(Data extracted from a collection)
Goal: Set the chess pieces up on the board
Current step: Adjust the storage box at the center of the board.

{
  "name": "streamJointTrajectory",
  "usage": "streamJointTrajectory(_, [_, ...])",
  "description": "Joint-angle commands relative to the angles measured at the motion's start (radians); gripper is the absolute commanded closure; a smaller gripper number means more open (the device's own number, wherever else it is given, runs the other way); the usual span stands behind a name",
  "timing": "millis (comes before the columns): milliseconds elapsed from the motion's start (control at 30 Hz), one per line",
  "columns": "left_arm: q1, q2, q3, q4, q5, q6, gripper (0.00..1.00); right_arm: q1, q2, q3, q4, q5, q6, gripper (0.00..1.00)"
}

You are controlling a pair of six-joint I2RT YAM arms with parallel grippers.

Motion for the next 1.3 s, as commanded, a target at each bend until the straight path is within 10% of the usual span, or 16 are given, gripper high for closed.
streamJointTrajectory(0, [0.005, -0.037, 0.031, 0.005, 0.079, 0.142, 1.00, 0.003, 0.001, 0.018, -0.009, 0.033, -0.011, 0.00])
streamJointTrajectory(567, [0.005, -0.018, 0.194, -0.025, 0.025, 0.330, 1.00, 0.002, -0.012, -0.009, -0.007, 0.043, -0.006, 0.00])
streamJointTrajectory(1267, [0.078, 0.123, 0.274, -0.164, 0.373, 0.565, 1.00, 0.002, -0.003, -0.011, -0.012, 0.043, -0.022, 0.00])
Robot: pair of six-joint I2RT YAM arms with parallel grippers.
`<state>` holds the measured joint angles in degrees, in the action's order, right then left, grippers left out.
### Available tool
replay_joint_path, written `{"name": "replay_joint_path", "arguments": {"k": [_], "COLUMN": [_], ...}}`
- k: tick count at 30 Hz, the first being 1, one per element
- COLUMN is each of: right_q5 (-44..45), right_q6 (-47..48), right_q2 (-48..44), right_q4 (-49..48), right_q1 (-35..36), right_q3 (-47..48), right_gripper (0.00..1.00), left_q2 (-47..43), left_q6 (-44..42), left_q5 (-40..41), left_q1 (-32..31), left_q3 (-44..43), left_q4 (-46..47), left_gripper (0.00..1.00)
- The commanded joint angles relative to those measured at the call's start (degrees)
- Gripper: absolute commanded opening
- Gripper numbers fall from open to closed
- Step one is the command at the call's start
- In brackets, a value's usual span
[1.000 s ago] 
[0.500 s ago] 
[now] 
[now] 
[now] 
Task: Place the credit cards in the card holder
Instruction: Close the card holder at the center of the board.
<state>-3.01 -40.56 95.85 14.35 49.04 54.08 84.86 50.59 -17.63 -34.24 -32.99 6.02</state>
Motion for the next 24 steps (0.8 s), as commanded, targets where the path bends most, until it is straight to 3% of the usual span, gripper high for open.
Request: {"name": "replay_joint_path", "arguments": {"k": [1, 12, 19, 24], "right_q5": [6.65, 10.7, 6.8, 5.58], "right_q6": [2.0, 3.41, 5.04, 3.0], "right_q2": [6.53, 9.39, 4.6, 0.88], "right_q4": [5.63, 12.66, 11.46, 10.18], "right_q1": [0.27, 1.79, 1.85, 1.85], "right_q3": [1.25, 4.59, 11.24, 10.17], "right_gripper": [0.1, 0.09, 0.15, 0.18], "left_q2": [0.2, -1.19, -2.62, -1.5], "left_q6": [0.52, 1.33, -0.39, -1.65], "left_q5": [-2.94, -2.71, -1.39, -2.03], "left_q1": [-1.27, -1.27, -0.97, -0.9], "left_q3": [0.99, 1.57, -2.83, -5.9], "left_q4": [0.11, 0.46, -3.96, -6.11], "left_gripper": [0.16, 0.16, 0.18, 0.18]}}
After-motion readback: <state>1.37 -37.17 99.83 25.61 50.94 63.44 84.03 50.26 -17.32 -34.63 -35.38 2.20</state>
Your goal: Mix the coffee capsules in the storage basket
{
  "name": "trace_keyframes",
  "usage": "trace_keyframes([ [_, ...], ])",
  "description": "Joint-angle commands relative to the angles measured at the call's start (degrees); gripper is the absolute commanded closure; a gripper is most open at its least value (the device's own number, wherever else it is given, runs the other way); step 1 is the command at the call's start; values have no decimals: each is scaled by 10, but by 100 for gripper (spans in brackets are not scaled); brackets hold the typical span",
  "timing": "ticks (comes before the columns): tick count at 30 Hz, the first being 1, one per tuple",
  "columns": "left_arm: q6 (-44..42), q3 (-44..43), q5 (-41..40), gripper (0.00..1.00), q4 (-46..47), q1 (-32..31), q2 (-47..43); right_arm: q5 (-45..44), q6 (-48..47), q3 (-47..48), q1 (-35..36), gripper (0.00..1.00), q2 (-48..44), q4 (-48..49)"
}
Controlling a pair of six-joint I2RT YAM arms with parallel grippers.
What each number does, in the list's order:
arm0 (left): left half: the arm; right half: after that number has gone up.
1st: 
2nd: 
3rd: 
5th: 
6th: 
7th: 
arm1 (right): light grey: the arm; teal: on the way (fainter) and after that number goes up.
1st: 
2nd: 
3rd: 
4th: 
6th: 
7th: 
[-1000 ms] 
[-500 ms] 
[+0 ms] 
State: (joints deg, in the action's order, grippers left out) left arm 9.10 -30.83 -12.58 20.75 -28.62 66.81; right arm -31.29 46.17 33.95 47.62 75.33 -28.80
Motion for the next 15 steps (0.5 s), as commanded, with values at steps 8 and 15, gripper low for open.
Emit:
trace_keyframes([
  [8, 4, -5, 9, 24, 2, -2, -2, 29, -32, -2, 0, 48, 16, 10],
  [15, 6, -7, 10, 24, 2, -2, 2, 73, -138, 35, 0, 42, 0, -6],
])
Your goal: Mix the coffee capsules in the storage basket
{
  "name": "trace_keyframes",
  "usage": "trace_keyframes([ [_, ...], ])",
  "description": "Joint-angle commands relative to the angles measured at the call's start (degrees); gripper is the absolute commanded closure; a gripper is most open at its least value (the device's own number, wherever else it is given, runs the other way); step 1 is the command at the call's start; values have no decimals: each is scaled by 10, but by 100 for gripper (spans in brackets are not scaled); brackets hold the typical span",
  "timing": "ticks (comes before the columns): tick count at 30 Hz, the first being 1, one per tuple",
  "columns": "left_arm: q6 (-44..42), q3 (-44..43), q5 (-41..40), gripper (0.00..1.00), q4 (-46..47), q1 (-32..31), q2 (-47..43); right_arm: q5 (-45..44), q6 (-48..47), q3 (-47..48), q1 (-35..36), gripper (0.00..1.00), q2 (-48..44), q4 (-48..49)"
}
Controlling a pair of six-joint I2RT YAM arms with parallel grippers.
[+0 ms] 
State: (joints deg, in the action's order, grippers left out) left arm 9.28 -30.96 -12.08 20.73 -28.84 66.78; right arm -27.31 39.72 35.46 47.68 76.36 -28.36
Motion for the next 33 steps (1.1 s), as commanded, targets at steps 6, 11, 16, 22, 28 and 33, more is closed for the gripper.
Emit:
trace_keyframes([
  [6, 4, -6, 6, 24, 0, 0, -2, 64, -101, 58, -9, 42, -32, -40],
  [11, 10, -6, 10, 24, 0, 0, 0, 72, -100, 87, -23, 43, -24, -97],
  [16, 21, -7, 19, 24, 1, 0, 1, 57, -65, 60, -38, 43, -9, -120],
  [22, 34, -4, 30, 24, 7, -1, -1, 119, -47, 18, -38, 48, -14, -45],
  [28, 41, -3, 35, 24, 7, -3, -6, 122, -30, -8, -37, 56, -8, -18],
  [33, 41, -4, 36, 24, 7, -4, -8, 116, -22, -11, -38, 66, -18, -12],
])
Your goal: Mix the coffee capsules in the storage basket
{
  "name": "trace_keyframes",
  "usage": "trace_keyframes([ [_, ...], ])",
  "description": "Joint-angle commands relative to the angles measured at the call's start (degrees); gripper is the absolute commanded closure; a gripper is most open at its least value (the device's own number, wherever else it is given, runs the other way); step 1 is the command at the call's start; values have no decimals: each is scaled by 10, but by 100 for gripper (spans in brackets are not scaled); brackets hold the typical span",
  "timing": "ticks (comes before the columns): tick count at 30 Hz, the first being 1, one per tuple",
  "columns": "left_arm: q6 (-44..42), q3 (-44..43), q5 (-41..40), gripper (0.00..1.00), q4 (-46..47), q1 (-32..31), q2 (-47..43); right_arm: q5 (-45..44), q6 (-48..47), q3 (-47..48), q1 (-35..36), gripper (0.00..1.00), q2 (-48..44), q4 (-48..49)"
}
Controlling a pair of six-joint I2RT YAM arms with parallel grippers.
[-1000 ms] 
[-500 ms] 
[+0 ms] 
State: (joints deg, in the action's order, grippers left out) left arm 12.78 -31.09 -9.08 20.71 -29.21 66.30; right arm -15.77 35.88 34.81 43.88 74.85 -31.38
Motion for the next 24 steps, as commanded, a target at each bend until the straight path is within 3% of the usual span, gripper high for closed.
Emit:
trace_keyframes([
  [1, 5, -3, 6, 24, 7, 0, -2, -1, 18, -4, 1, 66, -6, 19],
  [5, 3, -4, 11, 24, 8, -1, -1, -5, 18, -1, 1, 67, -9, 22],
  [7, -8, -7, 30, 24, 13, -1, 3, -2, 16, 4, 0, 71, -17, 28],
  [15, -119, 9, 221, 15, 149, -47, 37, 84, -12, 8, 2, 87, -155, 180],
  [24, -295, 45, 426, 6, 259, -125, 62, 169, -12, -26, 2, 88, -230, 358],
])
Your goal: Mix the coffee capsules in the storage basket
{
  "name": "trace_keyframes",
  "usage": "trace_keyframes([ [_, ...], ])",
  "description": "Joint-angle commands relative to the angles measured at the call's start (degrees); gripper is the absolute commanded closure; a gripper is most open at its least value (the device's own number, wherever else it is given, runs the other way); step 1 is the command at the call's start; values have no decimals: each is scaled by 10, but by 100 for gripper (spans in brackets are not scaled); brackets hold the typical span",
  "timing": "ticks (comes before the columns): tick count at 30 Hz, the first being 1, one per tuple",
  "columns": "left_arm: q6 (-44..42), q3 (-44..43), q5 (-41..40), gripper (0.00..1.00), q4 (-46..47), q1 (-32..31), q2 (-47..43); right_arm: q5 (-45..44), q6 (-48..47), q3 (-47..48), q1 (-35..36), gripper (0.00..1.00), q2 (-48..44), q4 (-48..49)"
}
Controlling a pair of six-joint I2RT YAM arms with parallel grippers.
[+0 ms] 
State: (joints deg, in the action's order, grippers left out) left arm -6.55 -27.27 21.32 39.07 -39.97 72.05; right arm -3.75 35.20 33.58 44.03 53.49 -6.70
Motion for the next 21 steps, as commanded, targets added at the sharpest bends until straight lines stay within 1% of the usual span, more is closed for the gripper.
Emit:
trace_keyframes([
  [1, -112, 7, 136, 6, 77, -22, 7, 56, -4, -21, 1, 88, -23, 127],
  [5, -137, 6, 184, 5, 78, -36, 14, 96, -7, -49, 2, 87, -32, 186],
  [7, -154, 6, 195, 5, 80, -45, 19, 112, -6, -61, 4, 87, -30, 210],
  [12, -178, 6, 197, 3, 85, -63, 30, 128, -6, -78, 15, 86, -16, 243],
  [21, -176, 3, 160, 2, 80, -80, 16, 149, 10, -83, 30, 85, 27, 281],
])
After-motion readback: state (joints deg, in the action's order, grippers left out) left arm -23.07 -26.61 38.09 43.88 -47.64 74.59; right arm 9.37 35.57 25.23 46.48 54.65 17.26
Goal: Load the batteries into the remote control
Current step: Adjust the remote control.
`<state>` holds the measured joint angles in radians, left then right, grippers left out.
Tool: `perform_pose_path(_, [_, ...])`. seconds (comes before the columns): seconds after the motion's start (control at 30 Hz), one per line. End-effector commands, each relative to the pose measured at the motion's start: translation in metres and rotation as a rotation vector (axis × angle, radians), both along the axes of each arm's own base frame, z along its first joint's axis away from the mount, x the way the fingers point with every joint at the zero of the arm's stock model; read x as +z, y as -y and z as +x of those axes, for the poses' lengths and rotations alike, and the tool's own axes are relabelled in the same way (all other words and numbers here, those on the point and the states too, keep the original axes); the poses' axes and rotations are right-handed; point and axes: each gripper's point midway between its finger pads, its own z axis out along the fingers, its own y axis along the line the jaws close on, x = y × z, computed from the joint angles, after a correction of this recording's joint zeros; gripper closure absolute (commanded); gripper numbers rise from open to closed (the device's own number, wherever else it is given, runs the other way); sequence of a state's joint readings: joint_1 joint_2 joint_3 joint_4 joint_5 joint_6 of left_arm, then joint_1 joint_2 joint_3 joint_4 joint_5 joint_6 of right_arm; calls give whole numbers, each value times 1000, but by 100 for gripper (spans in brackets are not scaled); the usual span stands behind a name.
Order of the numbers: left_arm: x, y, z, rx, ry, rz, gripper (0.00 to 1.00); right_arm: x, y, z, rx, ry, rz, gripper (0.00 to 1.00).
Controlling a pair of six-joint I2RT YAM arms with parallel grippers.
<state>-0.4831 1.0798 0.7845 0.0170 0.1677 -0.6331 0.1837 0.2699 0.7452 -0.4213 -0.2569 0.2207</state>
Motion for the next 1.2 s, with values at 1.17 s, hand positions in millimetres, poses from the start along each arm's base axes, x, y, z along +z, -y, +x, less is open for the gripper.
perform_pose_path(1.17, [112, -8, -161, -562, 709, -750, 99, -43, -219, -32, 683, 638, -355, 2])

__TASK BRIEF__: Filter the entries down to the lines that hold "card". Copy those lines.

__REPLY TO THE TASK__:
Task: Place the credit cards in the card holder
Instruction: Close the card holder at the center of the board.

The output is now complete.